2) In cases where a work relationship between the opposite gender starts to feel overly familiar, what are effective strategies for re-establishing clear boundaries without damaging the professional dynamic?

It is never too late to establish or change a boundary. If you feel that a relationship is starting to feel overly familiar, pull back to keeping phone conversations to work hours and sticking to neutral topics. Steer topics about personal issues back to work and make clear that you will respond during work hours.
At times you may have to address the dynamic directly. In this case, saying something along the lines of “I would like to make sure we keep our relationship professional, and stick to talking about work issues”. If your boundary is not respected, speaking to HR or a manager can help.
3) How can a married individual (or those within committed, monogamous relationships) address feelings of physical attraction toward someone else, without compromising the trust and commitment in their relationships?

Being aware of physical attraction towards another person means setting firmer and narrower boundaries around communication and time spent together. If you are working with this person- stick to work related conversation during work hours only. If it is not someone you work with, keep to spending time together in groups or speaking in group chats, but be firm about not over disclosing or spending time together outside of groups.
A good rule of thumb is that any communication and interactions should be something you do not mind your partner knowing about.
4) What boundaries should be established for individuals who have close, platonic friendships with someone of the opposite gender to ensure their relationships with their partners remains a priority and trust is maintained?
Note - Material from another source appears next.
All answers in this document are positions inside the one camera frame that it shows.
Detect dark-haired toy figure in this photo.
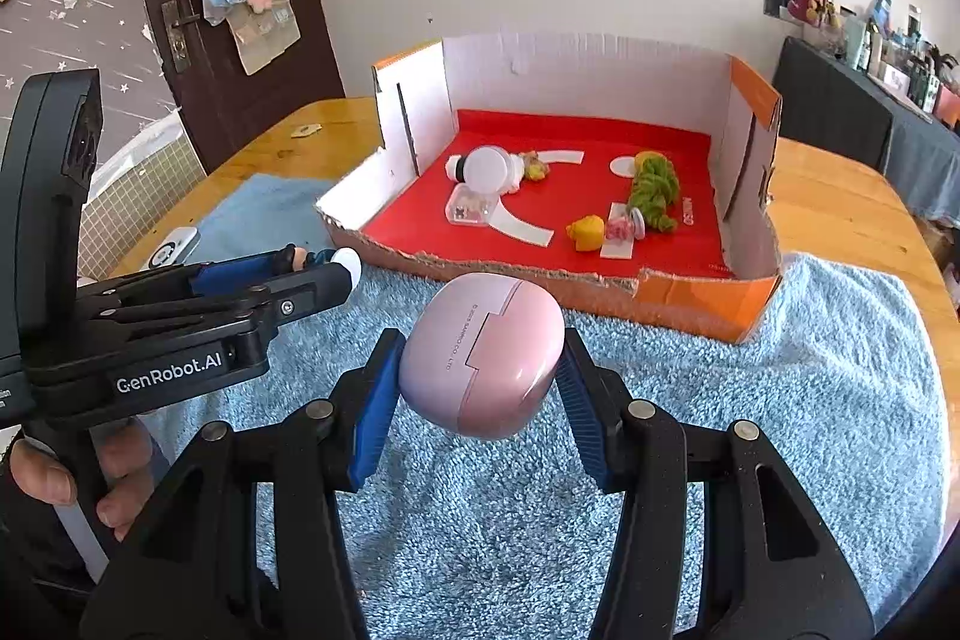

Set guidelines with your partner about what level of privacy your relationship needs and what is ok to share and not share. For example, speaking about your arguments in detail or your partner’s history of childhood abuse may be off limits.
Opposite genders can have close and respectful relationships at the same time. Just know that bringing a partner into the mix may cause a need to adjust some boundaries to make everyone comfortable. Being transparent about both relationships and considering your partner’s comfort will allow for trust to be maintained.
5) In a relationship, what healthy boundaries should be set between partners (e.g. regarding privacy and phone message checking) to maintain mutual respect and trust, while addressing potential insecurities or concerns?

Assure your partner that your relationship is your priority and you will engage with others in a way that honors that. A healthy relationship should not need checking of phone messages or social media, as that implies a lack of trust.
Instead focus on ensuring that your actions and communication always keep your partner in mind and avoid crossing lines that would damage trust. A good rule of thumb is to think that if you would have a problem with your partner seeing something on your phone or knowing you were meeting with someone, then it is not a good idea. If you feel the need to meet or talk to someone who may make your partner feel concerned, be open with them and talk through it.
Trust is built through difficult conversations and transparency.
View all the responses we received for the Mama Secrets session here.

Dr Cassandra Aasmundsen-Fry is the founder of Mindwell, a private psychology counselling and therapy group practice based in Kuala Lumpur. She has also written a book titled The Glory In Us All on how intergenerational trauma and buried emotions shape our relationships, self-worth, and purpose. It emphasises the importance of integrating these hidden aspects to create a fulfilling, authentic life.